### WHAT IS NEEDED
Look below for the line holding "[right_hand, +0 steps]" and the line holding "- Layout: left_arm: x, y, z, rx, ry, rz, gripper". Transcribe exactly those lines and all lines between them, nothing more.

### PROVIDED DATA
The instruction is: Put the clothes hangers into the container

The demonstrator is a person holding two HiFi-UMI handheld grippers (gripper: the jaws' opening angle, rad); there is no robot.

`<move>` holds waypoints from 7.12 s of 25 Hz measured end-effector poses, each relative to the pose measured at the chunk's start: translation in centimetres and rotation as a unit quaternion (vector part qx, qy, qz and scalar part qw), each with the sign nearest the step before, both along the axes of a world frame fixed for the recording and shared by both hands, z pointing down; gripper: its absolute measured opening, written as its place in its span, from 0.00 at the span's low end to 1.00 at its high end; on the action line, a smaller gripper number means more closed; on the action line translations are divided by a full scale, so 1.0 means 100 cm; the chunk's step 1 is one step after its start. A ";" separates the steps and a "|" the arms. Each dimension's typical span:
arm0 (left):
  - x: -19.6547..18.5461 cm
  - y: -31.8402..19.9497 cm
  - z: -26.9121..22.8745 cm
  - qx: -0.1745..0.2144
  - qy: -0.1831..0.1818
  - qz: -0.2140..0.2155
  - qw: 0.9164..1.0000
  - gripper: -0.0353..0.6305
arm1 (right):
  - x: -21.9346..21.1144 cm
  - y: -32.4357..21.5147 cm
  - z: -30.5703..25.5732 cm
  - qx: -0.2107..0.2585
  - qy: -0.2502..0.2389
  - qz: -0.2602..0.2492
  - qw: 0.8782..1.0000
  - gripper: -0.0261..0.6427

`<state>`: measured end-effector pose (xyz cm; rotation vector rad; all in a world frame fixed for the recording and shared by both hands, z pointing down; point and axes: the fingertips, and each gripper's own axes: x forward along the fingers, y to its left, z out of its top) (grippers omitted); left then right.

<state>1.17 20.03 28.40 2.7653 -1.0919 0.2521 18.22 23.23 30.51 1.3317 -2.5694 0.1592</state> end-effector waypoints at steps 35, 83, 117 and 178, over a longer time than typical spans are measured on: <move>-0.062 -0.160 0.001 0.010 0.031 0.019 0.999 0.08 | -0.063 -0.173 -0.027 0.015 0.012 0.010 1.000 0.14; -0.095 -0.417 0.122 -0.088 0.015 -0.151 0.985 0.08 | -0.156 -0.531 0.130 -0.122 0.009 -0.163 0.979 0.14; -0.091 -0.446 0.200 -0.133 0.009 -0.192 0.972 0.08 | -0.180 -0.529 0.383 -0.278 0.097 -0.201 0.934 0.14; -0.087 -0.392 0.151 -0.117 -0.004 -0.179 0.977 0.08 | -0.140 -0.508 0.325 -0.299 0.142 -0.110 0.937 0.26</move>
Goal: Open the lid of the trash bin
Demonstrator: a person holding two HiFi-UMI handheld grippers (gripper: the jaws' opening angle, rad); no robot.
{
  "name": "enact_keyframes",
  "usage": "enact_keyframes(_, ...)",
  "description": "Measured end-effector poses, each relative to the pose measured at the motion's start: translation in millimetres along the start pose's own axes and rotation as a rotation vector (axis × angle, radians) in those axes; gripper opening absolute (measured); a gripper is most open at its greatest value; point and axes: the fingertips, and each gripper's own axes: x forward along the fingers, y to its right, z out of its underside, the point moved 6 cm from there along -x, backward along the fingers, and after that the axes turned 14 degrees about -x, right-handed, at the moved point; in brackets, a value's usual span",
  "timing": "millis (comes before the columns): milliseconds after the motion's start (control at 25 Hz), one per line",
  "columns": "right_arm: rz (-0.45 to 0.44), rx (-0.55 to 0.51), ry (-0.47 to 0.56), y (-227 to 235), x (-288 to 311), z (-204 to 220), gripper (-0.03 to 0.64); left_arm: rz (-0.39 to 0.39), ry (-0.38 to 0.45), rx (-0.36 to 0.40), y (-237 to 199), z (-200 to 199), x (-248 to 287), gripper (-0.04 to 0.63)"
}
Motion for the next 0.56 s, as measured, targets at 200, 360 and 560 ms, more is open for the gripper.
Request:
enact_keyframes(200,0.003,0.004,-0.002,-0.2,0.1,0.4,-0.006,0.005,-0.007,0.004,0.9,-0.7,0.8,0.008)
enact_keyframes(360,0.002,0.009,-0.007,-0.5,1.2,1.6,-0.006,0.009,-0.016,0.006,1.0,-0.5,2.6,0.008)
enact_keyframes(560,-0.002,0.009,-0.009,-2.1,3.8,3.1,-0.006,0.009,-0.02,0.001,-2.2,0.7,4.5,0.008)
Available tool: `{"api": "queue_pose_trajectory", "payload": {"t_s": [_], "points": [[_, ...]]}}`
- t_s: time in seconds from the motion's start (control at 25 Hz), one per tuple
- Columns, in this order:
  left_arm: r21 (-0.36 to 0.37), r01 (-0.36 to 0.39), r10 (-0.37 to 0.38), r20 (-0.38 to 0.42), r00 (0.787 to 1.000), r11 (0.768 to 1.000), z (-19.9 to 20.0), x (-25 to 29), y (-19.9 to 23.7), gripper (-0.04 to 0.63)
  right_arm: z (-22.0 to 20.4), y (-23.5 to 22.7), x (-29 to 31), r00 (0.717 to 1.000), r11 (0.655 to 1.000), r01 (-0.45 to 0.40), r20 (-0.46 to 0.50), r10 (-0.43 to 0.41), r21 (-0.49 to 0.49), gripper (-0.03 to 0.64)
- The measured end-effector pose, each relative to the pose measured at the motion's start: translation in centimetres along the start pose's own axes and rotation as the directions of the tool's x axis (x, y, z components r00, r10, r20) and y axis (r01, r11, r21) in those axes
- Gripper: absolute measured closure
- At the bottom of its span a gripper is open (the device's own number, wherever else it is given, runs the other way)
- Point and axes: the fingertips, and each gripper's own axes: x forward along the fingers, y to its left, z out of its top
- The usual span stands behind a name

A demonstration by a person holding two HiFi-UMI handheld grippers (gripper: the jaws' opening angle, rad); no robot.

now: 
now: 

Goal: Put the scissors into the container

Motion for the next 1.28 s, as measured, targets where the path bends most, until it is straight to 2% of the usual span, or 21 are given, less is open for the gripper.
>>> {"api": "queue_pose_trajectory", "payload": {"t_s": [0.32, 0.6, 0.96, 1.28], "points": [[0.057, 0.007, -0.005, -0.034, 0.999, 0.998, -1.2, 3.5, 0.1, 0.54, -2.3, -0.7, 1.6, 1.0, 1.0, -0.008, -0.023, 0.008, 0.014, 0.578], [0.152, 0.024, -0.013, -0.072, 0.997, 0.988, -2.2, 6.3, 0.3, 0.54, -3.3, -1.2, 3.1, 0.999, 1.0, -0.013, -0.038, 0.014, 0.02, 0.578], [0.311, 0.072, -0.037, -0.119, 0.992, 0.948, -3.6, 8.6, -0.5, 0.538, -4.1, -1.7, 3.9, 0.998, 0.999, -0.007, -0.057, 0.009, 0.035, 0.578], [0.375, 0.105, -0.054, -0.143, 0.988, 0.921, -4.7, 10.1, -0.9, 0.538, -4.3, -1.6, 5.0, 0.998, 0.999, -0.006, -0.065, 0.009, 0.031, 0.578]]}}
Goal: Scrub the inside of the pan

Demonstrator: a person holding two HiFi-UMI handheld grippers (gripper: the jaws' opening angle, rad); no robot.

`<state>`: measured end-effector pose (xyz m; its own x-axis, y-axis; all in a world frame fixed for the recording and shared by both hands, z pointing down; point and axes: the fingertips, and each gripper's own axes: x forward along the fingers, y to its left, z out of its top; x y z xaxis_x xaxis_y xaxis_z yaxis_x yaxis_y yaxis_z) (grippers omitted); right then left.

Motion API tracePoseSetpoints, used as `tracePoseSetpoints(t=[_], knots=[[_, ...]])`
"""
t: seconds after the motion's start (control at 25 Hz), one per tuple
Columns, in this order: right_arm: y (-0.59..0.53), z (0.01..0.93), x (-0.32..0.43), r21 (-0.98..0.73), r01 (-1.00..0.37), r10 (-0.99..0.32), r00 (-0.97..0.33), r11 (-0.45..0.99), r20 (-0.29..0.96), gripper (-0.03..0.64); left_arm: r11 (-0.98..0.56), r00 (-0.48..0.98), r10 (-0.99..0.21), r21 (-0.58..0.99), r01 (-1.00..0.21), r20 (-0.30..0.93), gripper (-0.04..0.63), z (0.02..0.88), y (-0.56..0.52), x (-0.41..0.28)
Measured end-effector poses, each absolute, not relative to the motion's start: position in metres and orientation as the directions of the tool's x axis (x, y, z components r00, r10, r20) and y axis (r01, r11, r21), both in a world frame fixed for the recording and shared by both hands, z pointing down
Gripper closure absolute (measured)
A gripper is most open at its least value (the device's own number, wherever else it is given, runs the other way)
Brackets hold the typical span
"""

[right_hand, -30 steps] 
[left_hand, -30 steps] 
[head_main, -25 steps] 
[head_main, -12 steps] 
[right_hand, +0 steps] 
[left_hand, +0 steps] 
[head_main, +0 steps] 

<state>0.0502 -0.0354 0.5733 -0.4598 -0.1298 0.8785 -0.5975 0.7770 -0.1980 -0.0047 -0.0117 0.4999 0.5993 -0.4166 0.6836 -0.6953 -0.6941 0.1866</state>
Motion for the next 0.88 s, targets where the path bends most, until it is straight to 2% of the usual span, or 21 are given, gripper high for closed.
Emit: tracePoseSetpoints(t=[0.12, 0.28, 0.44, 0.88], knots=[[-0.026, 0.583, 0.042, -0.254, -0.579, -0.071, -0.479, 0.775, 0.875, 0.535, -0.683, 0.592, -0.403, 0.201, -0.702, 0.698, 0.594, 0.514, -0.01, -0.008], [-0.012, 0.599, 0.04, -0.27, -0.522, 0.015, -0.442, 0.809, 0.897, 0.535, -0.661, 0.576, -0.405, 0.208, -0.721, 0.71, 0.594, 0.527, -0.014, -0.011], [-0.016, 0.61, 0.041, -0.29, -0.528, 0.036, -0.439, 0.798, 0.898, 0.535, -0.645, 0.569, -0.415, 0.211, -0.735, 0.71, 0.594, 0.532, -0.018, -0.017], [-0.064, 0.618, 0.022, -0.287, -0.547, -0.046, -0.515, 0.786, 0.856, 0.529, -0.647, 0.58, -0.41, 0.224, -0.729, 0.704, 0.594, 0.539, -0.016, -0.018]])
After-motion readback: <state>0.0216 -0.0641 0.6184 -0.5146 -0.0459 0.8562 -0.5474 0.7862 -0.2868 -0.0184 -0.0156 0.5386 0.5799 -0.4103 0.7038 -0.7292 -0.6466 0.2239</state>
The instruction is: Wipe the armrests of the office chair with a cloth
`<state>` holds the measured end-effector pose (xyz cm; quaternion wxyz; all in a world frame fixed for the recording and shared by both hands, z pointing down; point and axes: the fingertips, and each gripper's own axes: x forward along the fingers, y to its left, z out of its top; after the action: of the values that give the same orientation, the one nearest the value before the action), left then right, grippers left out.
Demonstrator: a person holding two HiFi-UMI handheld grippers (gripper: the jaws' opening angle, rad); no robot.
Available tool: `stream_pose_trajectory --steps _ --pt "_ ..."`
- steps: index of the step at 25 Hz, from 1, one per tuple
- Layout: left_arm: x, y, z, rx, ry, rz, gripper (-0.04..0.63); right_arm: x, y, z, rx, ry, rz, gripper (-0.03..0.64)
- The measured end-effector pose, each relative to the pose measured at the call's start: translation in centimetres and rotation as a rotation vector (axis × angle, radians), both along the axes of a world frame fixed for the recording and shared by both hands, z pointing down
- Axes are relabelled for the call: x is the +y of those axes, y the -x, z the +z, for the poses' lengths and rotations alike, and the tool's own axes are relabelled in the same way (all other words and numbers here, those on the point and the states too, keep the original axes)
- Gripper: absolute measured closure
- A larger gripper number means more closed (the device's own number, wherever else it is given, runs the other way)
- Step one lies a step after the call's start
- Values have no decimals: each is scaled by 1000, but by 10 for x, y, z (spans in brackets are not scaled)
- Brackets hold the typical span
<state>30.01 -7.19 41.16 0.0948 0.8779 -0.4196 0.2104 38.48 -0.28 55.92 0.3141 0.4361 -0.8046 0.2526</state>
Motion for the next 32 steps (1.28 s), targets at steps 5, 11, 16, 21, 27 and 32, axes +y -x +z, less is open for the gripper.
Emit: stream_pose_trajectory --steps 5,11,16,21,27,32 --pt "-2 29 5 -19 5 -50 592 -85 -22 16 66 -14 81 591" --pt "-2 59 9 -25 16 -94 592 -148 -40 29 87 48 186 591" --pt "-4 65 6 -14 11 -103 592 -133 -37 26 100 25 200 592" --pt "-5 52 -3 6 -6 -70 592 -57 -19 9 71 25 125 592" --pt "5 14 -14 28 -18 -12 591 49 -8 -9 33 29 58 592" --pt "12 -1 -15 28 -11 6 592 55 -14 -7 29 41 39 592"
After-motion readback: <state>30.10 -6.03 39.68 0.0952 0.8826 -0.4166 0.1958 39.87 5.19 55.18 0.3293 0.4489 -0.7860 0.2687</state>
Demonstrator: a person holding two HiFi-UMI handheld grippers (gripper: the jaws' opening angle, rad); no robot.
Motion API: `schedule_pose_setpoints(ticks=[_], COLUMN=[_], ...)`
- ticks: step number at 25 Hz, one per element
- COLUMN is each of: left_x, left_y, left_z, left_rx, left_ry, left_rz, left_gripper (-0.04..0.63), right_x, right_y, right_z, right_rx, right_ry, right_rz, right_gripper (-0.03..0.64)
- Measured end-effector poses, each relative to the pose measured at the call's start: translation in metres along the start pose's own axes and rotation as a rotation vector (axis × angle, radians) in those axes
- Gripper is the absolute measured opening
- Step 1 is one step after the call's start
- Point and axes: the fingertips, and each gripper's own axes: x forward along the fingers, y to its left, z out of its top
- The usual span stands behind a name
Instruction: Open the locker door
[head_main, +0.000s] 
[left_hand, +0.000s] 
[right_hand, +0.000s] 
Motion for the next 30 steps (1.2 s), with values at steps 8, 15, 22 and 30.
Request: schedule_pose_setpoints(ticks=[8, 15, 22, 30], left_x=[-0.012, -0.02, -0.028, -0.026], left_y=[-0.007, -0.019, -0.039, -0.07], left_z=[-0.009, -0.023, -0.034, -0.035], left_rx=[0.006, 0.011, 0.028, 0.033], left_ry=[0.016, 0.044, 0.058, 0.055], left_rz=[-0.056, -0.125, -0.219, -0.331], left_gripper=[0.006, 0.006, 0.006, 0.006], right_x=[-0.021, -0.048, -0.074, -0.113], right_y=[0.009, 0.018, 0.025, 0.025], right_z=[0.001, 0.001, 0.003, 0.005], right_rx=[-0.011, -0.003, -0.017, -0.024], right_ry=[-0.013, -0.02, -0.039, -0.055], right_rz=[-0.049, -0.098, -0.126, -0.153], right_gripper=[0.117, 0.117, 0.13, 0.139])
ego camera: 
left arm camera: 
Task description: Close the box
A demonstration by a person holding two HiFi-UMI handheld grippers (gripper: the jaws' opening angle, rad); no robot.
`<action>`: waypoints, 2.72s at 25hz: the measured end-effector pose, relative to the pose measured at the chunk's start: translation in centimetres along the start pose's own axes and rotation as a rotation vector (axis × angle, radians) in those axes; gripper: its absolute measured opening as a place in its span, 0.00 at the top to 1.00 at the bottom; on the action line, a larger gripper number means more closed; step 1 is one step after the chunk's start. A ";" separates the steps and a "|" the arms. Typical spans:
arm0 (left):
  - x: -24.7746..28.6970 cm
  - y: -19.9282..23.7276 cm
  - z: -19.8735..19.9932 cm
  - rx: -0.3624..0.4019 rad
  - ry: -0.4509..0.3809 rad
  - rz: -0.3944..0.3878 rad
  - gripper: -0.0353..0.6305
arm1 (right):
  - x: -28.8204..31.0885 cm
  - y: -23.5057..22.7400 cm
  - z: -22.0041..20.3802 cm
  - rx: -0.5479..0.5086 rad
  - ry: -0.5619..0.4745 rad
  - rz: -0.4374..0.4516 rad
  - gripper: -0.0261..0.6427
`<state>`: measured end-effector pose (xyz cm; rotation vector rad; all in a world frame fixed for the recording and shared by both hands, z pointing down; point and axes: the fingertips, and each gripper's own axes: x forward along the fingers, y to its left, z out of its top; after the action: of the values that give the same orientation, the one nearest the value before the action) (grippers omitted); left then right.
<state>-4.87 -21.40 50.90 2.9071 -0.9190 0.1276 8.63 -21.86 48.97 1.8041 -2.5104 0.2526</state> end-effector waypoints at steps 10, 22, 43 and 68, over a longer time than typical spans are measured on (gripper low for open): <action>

### REPLY
[right_hand, +0 steps] 
[left_hand, +0 steps] 
[head_main, +0 steps] 

<state>0.0502 -0.0354 0.5733 -0.4598 -0.1298 0.8785 -0.5975 0.7770 -0.1980 -0.0047 -0.0117 0.4999 0.5993 -0.4166 0.6836 -0.6953 -0.6941 0.1866</state>
Motion for the next 0.88 s, targets where the path bends most, until it is straight to 2% of the usual span, or 21 are given, gripper high for closed.
Emit: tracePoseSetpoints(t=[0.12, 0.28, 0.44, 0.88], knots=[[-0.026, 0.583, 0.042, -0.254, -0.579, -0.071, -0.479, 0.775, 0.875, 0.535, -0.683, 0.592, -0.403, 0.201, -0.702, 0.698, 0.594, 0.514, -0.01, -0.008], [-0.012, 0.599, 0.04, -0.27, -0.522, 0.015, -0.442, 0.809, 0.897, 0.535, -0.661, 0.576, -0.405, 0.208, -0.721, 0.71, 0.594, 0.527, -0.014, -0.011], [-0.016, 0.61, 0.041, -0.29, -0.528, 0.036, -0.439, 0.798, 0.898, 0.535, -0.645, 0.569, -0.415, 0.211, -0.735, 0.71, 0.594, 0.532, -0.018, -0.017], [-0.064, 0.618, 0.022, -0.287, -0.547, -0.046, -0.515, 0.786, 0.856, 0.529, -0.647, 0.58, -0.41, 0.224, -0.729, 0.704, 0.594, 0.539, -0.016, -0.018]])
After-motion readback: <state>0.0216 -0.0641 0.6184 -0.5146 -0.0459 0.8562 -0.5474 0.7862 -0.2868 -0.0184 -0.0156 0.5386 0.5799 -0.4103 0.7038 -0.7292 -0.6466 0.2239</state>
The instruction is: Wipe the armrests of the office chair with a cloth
`<state>` holds the measured end-effector pose (xyz cm; quaternion wxyz; all in a world frame fixed for the recording and shared by both hands, z pointing down; point and axes: the fingertips, and each gripper's own axes: x forward along the fingers, y to its left, z out of its top; after the action: of the values that give the same orientation, the one nearest the value before the action), left then right, grippers left out.
Demonstrator: a person holding two HiFi-UMI handheld grippers (gripper: the jaws' opening angle, rad); no robot.
Available tool: `stream_pose_trajectory --steps _ --pt "_ ..."`
- steps: index of the step at 25 Hz, from 1, one per tuple
- Layout: left_arm: x, y, z, rx, ry, rz, gripper (-0.04..0.63); right_arm: x, y, z, rx, ry, rz, gripper (-0.03..0.64)

The output for this exercise is complete.